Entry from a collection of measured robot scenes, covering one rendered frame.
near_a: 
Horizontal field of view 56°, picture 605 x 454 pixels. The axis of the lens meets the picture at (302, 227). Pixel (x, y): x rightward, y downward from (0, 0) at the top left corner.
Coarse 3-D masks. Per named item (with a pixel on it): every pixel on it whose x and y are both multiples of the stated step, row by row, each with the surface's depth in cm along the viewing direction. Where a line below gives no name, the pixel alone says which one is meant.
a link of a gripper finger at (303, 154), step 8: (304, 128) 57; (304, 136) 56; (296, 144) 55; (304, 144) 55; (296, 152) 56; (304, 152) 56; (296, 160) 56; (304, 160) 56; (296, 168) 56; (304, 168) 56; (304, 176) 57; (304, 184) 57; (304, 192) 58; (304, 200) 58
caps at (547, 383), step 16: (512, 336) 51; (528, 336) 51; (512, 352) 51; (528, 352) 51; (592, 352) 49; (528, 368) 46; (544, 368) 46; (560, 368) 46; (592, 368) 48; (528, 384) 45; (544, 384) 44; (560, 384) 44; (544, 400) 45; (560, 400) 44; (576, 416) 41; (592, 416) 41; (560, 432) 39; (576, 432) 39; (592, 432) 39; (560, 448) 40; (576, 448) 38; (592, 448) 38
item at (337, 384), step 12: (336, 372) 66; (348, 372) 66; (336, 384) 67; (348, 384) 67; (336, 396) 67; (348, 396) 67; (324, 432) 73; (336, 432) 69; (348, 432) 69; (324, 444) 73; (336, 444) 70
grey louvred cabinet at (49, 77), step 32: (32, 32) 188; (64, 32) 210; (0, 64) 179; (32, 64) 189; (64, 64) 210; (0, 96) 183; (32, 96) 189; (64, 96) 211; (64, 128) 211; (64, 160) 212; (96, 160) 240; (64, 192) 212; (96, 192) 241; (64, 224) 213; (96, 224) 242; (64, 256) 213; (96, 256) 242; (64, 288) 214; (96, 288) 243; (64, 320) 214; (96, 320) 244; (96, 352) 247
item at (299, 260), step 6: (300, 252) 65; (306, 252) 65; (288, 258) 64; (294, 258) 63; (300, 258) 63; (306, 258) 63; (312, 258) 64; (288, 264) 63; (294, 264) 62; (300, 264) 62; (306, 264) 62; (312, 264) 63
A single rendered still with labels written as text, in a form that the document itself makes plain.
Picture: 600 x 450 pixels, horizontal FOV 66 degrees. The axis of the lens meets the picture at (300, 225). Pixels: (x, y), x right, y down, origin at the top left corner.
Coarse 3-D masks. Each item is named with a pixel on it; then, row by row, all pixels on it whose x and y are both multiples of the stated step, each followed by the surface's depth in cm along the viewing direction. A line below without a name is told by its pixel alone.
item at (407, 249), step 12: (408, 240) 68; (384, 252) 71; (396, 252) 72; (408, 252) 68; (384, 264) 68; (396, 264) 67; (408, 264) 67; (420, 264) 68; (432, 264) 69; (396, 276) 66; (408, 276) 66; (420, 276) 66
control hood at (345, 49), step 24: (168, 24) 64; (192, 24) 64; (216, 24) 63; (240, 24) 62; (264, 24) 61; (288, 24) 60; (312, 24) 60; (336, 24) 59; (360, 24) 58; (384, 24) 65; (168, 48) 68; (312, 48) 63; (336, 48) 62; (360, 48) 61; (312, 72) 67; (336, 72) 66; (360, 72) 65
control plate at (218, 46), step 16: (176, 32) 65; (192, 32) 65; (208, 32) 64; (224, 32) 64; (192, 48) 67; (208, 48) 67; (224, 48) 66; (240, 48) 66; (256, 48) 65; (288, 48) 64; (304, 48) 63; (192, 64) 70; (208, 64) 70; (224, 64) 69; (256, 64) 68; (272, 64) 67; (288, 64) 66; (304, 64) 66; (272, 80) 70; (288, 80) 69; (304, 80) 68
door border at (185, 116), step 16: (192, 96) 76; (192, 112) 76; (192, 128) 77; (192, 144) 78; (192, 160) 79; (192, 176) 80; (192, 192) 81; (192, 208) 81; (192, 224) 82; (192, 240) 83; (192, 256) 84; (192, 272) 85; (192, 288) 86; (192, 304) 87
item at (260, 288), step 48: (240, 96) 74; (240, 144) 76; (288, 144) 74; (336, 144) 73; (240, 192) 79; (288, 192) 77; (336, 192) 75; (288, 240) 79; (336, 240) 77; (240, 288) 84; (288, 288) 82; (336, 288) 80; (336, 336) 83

★ ★ ★ ★ ★

**Exercise prompt:**
The full listing should be restated word for word.

**The answer:**
Entry from a collection of measured robot scenes, covering one rendered frame.
near_a: 
Horizontal field of view 56°, picture 605 x 454 pixels. The axis of the lens meets the picture at (302, 227). Pixel (x, y): x rightward, y downward from (0, 0) at the top left corner.
Coarse 3-D masks. Per named item (with a pixel on it): every pixel on it whose x and y are both multiples of the stated step, row by row, each with the surface's depth in cm along the viewing direction. Where a line below gives no name, the pixel alone says which one is meant.
a link of a gripper finger at (303, 154), step 8: (304, 128) 57; (304, 136) 56; (296, 144) 55; (304, 144) 55; (296, 152) 56; (304, 152) 56; (296, 160) 56; (304, 160) 56; (296, 168) 56; (304, 168) 56; (304, 176) 57; (304, 184) 57; (304, 192) 58; (304, 200) 58
caps at (547, 383), step 16: (512, 336) 51; (528, 336) 51; (512, 352) 51; (528, 352) 51; (592, 352) 49; (528, 368) 46; (544, 368) 46; (560, 368) 46; (592, 368) 48; (528, 384) 45; (544, 384) 44; (560, 384) 44; (544, 400) 45; (560, 400) 44; (576, 416) 41; (592, 416) 41; (560, 432) 39; (576, 432) 39; (592, 432) 39; (560, 448) 40; (576, 448) 38; (592, 448) 38
item at (337, 384), step 12: (336, 372) 66; (348, 372) 66; (336, 384) 67; (348, 384) 67; (336, 396) 67; (348, 396) 67; (324, 432) 73; (336, 432) 69; (348, 432) 69; (324, 444) 73; (336, 444) 70
grey louvred cabinet at (49, 77), step 32: (32, 32) 188; (64, 32) 210; (0, 64) 179; (32, 64) 189; (64, 64) 210; (0, 96) 183; (32, 96) 189; (64, 96) 211; (64, 128) 211; (64, 160) 212; (96, 160) 240; (64, 192) 212; (96, 192) 241; (64, 224) 213; (96, 224) 242; (64, 256) 213; (96, 256) 242; (64, 288) 214; (96, 288) 243; (64, 320) 214; (96, 320) 244; (96, 352) 247
item at (299, 260), step 6: (300, 252) 65; (306, 252) 65; (288, 258) 64; (294, 258) 63; (300, 258) 63; (306, 258) 63; (312, 258) 64; (288, 264) 63; (294, 264) 62; (300, 264) 62; (306, 264) 62; (312, 264) 63
A single rendered still with labels written as text, in a form that the document itself makes plain.
Picture: 600 x 450 pixels, horizontal FOV 66 degrees. The axis of the lens meets the picture at (300, 225). Pixels: (x, y), x right, y down, origin at the top left corner.
Coarse 3-D masks. Each item is named with a pixel on it; then, row by row, all pixels on it whose x and y are both multiples of the stated step, each followed by the surface's depth in cm along the viewing direction. A line below without a name is told by its pixel alone.
item at (407, 249), step 12: (408, 240) 68; (384, 252) 71; (396, 252) 72; (408, 252) 68; (384, 264) 68; (396, 264) 67; (408, 264) 67; (420, 264) 68; (432, 264) 69; (396, 276) 66; (408, 276) 66; (420, 276) 66
control hood at (345, 49), step 24: (168, 24) 64; (192, 24) 64; (216, 24) 63; (240, 24) 62; (264, 24) 61; (288, 24) 60; (312, 24) 60; (336, 24) 59; (360, 24) 58; (384, 24) 65; (168, 48) 68; (312, 48) 63; (336, 48) 62; (360, 48) 61; (312, 72) 67; (336, 72) 66; (360, 72) 65
control plate at (218, 46), step 16: (176, 32) 65; (192, 32) 65; (208, 32) 64; (224, 32) 64; (192, 48) 67; (208, 48) 67; (224, 48) 66; (240, 48) 66; (256, 48) 65; (288, 48) 64; (304, 48) 63; (192, 64) 70; (208, 64) 70; (224, 64) 69; (256, 64) 68; (272, 64) 67; (288, 64) 66; (304, 64) 66; (272, 80) 70; (288, 80) 69; (304, 80) 68
door border at (185, 116), step 16: (192, 96) 76; (192, 112) 76; (192, 128) 77; (192, 144) 78; (192, 160) 79; (192, 176) 80; (192, 192) 81; (192, 208) 81; (192, 224) 82; (192, 240) 83; (192, 256) 84; (192, 272) 85; (192, 288) 86; (192, 304) 87
item at (260, 288), step 48: (240, 96) 74; (240, 144) 76; (288, 144) 74; (336, 144) 73; (240, 192) 79; (288, 192) 77; (336, 192) 75; (288, 240) 79; (336, 240) 77; (240, 288) 84; (288, 288) 82; (336, 288) 80; (336, 336) 83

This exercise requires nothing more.